**Task material**:

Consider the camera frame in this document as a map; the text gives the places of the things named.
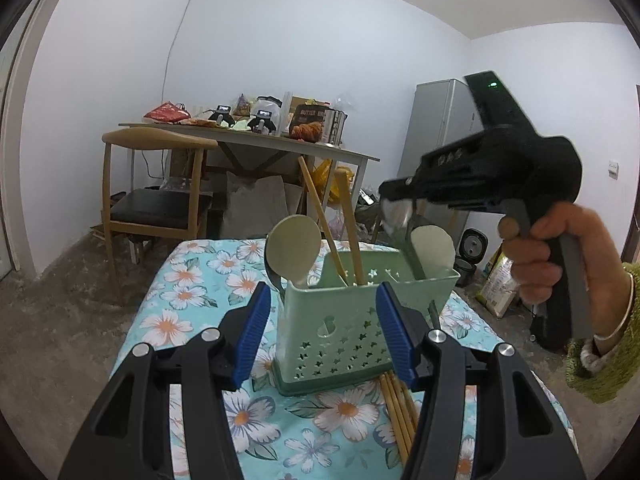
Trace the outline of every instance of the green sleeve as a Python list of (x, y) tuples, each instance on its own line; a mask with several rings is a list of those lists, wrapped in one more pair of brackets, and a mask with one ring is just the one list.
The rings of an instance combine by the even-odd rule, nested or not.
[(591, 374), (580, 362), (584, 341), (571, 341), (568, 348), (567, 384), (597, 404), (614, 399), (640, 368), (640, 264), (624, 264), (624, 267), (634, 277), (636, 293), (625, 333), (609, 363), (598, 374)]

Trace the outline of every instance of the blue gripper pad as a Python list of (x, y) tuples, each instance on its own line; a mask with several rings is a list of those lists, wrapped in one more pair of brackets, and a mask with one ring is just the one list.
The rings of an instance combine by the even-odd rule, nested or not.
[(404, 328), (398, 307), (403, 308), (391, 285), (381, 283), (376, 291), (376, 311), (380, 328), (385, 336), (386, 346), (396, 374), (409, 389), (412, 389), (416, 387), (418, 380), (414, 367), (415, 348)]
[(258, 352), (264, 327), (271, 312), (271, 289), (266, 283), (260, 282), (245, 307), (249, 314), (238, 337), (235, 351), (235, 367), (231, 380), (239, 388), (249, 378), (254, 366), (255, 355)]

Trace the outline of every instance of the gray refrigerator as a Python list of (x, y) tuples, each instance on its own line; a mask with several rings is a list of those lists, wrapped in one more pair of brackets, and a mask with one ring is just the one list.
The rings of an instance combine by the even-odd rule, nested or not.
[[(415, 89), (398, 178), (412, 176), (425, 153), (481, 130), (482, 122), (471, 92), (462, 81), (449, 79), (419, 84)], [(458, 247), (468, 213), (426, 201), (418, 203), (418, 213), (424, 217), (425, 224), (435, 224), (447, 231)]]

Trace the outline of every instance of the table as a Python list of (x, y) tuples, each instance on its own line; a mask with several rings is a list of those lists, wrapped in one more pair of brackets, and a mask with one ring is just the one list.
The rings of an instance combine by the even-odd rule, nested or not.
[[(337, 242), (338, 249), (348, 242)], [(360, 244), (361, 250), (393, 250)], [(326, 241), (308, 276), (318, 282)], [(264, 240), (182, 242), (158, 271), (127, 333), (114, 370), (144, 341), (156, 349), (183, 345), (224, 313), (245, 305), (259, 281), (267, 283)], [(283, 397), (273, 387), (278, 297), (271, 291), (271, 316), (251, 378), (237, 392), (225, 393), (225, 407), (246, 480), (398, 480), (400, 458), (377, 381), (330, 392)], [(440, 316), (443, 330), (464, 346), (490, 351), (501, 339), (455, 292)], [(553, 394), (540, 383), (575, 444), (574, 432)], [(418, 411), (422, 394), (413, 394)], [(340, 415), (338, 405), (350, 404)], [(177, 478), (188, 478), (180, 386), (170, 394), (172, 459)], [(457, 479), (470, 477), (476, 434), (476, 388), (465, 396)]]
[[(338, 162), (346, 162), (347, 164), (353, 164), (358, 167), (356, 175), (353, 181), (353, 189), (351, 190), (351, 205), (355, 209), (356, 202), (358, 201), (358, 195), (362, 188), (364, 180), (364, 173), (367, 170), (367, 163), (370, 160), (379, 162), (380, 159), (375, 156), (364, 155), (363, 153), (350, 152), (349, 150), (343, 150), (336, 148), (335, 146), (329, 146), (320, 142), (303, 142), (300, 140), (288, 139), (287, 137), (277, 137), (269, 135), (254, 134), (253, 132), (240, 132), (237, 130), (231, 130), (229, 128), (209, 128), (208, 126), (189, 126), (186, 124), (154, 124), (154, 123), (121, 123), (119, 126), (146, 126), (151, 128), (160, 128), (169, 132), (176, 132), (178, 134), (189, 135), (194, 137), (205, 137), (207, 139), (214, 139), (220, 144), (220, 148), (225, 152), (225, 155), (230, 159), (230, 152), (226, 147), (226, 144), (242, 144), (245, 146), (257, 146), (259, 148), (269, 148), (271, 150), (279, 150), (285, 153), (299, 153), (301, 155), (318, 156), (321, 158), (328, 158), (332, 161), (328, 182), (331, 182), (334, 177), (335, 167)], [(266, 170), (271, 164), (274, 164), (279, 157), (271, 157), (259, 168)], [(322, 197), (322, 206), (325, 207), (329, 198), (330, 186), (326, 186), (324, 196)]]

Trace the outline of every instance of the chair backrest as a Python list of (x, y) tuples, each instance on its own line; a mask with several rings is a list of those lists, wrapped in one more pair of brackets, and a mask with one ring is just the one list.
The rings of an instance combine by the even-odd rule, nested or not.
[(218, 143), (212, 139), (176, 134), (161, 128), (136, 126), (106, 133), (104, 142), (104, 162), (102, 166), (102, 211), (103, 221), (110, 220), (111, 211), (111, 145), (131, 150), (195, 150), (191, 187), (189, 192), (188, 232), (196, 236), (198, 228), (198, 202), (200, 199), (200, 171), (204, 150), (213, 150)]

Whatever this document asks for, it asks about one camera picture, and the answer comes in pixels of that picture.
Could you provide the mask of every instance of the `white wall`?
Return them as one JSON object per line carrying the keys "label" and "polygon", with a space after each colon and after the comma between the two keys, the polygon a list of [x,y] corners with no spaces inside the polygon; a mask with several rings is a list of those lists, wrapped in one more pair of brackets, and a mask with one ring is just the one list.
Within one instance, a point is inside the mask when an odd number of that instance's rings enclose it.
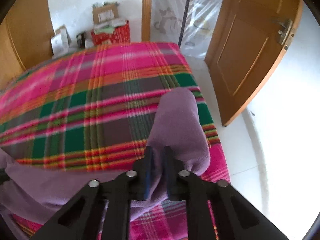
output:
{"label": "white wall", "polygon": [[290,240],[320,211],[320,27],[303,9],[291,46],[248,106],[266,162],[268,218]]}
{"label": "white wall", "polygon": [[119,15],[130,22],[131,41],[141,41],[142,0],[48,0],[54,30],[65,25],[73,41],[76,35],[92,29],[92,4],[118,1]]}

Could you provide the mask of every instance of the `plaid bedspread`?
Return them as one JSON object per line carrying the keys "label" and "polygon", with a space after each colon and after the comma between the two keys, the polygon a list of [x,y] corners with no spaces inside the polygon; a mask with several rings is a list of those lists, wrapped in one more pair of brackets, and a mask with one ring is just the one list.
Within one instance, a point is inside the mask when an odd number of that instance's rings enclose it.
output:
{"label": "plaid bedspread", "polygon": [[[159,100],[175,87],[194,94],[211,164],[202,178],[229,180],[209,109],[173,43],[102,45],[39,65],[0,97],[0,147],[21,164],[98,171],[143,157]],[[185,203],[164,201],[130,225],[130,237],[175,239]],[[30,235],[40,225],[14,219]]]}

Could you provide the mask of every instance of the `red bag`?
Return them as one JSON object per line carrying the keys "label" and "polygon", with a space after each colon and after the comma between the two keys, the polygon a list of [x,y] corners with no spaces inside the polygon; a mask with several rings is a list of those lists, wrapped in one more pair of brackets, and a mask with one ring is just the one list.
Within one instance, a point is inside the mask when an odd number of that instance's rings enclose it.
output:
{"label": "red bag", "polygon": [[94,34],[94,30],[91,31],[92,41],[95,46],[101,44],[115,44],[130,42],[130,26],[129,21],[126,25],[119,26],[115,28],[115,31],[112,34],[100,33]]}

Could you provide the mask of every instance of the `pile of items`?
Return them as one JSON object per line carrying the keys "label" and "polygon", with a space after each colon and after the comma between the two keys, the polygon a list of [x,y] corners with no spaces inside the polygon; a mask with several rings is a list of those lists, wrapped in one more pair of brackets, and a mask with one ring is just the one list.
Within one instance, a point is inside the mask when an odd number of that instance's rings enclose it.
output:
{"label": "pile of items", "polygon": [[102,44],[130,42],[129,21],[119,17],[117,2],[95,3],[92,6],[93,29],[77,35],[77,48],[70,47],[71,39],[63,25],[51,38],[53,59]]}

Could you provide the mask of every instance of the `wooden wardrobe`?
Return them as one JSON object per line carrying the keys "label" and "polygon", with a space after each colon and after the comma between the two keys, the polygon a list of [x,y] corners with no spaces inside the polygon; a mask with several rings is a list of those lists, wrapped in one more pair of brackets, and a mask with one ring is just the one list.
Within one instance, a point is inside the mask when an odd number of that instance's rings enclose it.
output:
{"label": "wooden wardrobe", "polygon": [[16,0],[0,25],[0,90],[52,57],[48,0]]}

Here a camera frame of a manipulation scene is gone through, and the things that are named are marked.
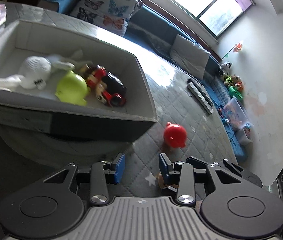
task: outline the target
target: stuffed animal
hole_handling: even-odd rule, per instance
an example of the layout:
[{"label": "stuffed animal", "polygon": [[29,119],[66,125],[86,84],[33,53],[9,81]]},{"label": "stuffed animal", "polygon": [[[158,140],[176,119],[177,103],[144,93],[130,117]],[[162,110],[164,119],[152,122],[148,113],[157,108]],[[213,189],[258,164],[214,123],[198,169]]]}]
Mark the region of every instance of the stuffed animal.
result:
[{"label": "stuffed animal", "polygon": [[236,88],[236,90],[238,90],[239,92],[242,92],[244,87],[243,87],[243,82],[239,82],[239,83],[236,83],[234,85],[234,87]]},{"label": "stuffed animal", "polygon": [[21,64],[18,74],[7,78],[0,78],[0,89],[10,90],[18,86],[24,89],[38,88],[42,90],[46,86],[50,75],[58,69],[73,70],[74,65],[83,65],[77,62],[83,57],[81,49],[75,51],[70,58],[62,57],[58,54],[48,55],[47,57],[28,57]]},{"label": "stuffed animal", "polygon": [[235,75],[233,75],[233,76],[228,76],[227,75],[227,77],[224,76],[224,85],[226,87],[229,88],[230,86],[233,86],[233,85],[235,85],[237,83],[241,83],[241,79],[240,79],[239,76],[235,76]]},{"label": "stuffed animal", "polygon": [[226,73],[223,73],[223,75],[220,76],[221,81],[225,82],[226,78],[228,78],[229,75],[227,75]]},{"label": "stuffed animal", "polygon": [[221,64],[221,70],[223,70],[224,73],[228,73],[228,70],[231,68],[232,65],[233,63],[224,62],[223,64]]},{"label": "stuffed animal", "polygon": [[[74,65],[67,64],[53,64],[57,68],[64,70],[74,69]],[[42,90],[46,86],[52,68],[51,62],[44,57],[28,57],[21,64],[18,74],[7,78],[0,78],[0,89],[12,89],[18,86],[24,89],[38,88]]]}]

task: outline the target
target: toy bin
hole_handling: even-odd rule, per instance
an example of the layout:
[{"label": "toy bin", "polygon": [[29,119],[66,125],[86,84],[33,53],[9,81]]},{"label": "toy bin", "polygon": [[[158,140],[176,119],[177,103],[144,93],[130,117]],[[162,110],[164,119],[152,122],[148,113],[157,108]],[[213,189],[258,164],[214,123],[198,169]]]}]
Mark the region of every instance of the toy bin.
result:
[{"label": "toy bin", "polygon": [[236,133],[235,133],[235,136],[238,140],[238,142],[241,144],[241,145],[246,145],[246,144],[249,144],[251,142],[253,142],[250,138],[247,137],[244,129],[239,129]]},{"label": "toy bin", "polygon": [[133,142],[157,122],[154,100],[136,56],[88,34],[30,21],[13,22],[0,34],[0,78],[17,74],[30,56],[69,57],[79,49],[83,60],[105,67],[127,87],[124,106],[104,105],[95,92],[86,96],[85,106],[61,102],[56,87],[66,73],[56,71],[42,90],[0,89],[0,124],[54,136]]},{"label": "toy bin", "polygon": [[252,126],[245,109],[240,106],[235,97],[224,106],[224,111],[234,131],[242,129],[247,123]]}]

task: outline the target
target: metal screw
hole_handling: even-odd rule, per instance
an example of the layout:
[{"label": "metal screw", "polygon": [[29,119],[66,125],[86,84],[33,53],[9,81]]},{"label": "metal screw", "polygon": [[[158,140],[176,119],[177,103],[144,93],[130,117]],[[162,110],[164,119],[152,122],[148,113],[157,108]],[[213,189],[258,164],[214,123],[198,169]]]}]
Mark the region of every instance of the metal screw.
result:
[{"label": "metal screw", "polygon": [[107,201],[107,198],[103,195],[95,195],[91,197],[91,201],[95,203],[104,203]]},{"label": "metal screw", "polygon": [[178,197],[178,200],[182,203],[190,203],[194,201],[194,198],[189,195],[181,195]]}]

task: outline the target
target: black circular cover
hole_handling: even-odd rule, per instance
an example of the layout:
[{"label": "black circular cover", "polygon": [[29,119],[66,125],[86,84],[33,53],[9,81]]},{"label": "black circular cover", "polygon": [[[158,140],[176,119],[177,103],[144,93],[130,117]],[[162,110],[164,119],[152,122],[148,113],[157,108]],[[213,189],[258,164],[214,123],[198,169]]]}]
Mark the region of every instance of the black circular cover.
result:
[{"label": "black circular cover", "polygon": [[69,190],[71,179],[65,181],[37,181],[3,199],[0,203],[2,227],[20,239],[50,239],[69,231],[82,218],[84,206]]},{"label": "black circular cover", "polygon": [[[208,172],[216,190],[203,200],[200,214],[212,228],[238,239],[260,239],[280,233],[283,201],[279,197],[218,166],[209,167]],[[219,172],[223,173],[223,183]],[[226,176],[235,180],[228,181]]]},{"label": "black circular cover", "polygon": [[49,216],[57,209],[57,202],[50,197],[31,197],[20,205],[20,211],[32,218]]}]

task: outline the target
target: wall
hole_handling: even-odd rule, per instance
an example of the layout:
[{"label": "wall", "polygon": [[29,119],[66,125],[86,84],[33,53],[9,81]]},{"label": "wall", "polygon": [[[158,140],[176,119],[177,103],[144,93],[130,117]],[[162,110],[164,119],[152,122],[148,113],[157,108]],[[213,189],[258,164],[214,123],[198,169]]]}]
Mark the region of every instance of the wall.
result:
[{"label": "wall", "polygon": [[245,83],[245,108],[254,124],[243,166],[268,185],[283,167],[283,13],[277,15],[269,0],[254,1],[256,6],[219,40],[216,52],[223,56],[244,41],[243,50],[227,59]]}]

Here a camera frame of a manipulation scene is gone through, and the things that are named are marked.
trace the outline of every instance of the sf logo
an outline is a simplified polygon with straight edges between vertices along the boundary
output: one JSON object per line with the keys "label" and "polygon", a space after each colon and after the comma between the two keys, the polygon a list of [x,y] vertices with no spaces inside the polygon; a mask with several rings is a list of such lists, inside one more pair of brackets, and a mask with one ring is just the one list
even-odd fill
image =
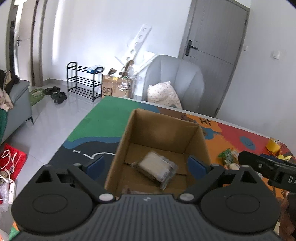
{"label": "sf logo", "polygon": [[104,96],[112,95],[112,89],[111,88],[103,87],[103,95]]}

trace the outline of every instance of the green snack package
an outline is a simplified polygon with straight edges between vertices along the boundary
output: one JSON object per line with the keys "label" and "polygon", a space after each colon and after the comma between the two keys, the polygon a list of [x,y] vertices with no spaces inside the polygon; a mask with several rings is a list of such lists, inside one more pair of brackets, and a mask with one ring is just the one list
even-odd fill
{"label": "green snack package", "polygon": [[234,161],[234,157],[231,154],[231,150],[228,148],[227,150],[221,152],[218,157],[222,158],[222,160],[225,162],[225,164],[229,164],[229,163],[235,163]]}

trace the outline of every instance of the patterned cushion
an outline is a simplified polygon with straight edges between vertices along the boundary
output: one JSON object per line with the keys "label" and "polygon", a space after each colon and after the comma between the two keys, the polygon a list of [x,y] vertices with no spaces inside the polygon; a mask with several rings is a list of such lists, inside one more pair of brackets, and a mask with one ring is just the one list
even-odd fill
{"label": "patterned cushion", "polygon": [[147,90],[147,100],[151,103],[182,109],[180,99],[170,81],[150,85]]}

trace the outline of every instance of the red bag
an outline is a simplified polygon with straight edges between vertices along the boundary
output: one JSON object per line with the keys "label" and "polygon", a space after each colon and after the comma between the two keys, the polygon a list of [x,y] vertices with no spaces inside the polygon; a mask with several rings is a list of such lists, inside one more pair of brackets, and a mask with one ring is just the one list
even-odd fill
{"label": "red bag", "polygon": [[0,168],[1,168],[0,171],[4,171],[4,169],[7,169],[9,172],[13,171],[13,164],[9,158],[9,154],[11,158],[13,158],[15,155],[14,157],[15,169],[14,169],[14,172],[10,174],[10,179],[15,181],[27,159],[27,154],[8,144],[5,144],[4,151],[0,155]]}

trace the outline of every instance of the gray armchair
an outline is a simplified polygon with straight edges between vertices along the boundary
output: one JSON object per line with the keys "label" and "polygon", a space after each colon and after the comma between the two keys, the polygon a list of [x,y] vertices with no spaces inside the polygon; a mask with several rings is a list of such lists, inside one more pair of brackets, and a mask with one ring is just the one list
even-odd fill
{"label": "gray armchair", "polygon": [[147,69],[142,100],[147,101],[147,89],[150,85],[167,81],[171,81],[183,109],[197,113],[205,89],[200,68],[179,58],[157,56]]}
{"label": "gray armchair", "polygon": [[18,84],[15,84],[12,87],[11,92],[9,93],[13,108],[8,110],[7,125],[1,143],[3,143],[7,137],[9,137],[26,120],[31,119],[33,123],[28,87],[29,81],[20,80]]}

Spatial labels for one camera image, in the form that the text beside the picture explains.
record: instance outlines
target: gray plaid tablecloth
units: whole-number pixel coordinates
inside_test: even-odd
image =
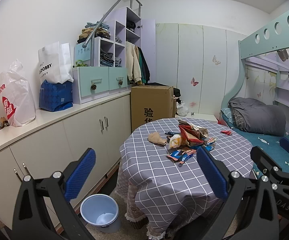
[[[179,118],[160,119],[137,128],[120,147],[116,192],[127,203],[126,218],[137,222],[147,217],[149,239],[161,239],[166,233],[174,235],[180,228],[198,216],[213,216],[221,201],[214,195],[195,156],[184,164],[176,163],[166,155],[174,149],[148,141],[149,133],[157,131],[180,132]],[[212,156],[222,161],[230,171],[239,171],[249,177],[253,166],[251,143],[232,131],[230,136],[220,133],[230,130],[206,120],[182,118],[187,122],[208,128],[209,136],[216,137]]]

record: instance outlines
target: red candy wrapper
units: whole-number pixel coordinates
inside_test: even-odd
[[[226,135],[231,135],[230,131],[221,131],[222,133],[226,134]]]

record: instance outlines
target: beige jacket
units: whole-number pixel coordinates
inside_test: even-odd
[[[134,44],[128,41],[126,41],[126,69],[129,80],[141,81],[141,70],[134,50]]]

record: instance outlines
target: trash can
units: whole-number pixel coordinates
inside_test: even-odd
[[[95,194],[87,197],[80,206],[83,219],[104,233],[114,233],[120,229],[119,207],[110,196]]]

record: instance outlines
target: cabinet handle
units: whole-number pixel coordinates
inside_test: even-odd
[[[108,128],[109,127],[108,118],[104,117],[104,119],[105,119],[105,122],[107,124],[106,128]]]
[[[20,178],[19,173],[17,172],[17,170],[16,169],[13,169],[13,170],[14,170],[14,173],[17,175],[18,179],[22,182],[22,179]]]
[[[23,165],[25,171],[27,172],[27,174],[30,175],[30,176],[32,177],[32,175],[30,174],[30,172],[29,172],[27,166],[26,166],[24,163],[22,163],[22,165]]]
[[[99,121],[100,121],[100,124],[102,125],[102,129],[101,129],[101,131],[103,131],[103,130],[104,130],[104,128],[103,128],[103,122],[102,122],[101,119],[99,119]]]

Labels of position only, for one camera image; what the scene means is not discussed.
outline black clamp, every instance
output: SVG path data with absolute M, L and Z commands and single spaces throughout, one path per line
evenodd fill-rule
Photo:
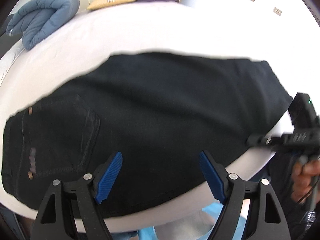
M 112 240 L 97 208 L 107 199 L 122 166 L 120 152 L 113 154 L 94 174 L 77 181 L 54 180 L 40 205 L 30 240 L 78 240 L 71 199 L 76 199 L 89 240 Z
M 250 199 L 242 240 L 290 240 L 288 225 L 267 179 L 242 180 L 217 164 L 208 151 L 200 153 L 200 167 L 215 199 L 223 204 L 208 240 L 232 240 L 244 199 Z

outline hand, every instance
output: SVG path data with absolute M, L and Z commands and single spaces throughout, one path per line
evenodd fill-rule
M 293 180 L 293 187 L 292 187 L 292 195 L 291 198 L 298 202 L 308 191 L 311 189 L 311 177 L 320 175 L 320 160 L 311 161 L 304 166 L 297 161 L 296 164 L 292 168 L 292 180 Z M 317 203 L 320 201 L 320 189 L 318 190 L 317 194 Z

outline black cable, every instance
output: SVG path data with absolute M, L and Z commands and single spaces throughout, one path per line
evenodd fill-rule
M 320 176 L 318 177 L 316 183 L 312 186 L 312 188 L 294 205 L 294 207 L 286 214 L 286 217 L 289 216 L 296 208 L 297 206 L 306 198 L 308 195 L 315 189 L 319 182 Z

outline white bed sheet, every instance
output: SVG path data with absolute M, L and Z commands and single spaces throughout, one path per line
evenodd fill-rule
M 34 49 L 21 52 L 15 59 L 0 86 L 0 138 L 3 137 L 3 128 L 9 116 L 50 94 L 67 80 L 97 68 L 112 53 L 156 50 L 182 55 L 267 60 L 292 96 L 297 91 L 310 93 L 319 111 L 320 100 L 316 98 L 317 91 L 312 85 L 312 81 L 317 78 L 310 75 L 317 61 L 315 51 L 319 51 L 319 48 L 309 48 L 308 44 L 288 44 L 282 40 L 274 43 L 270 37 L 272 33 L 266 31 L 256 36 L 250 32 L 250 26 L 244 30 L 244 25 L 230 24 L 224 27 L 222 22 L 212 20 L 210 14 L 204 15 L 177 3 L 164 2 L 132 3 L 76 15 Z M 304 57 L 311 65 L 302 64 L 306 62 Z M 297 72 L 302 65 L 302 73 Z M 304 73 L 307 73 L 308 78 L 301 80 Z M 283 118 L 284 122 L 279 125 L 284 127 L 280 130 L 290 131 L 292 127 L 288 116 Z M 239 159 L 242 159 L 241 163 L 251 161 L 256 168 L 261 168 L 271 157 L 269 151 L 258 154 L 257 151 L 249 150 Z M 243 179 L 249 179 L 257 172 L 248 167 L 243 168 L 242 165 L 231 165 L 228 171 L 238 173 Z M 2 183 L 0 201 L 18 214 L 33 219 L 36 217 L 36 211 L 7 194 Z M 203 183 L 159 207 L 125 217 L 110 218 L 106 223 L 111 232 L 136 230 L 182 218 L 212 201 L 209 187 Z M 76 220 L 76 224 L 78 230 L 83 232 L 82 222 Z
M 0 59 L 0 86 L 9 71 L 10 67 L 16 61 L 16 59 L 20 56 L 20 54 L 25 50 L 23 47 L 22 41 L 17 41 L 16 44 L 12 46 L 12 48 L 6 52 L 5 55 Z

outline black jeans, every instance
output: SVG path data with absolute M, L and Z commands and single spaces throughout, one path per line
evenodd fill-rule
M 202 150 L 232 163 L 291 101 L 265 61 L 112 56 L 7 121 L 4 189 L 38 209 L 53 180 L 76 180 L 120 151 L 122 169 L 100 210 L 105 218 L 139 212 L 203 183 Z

**Work task**:
Wherever "Could" occurs in the records above, copy the line it sits in.

**Solution below**:
Could you provide the mask of every instance of the `white wall`?
Could you provide the mask of every instance of the `plaid bedspread`?
Could you provide the mask of every instance of the `red bag`?
Could you provide the mask of every instance of the `pile of items`?
Could you provide the mask of every instance of the `wooden wardrobe`?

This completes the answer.